→ **REQUIRED WORK**: Count every line below containing "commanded"; state the number only.

** SUPPLIED INFORMATION follows **

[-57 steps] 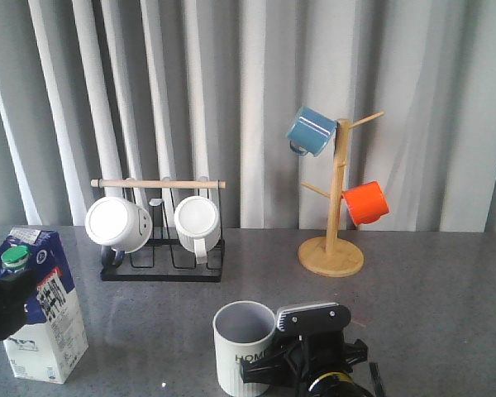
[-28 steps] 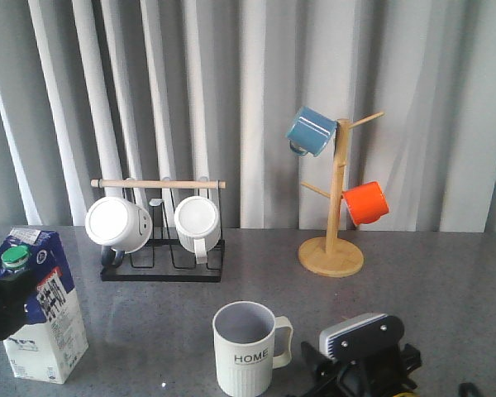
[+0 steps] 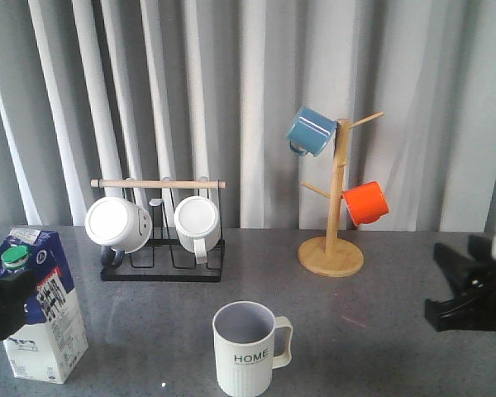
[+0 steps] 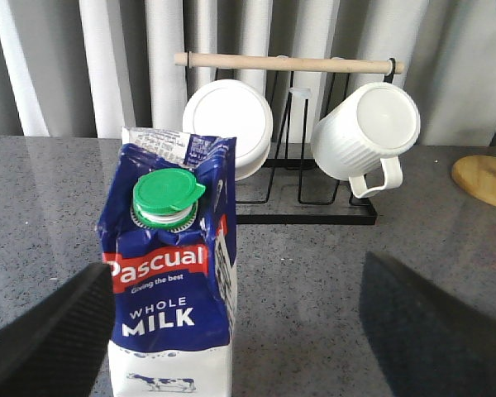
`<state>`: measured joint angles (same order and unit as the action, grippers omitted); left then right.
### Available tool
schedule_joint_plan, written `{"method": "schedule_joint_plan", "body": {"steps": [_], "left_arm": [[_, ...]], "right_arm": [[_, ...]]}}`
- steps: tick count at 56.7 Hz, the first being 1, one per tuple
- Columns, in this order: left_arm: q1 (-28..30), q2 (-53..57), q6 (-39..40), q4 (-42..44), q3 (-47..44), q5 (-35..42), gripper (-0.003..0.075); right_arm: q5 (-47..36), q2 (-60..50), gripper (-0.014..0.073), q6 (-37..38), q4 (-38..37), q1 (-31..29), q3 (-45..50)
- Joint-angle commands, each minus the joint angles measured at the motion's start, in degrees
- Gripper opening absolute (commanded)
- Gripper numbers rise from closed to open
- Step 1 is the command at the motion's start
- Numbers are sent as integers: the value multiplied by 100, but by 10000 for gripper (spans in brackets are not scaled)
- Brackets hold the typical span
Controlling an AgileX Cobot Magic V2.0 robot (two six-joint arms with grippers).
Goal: Place milk next to cup
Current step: 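Open the right gripper and lift it away from the mug, then grasp the Pascual milk carton with the left gripper and lift it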
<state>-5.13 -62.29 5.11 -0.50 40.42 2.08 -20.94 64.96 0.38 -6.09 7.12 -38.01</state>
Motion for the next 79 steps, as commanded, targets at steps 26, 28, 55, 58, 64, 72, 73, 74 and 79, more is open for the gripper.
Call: {"method": "schedule_joint_plan", "body": {"steps": [26,28,55,58,64,72,73,74,79], "left_arm": [[-31,82,52,-44,200,441,587],[-31,82,52,-44,200,441,587],[-31,82,52,-44,200,447,587],[-31,82,52,-44,200,466,587],[-31,82,44,-44,200,448,587],[-31,82,44,-44,200,494,587],[-31,82,44,-44,200,526,587],[-31,82,44,-44,200,559,587],[2,82,-74,-38,200,769,587]], "right_arm": [[815,-1496,-8,317,-163,-160,-262],[848,-1496,-8,317,-163,-160,-262],[862,-1496,-8,317,-163,-160,-262],[862,-1496,-8,317,-163,-160,-262],[862,-1496,-8,317,-163,-160,-262],[874,-1496,-8,317,-163,-160,-262],[874,-1496,-8,317,-163,-160,-262],[874,-1496,-8,317,-163,-160,-262],[862,-1496,-8,317,-163,-160,-262]]}}
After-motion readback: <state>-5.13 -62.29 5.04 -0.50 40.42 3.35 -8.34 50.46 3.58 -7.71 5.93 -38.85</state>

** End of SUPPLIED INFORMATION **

→ **OUTPUT**: 2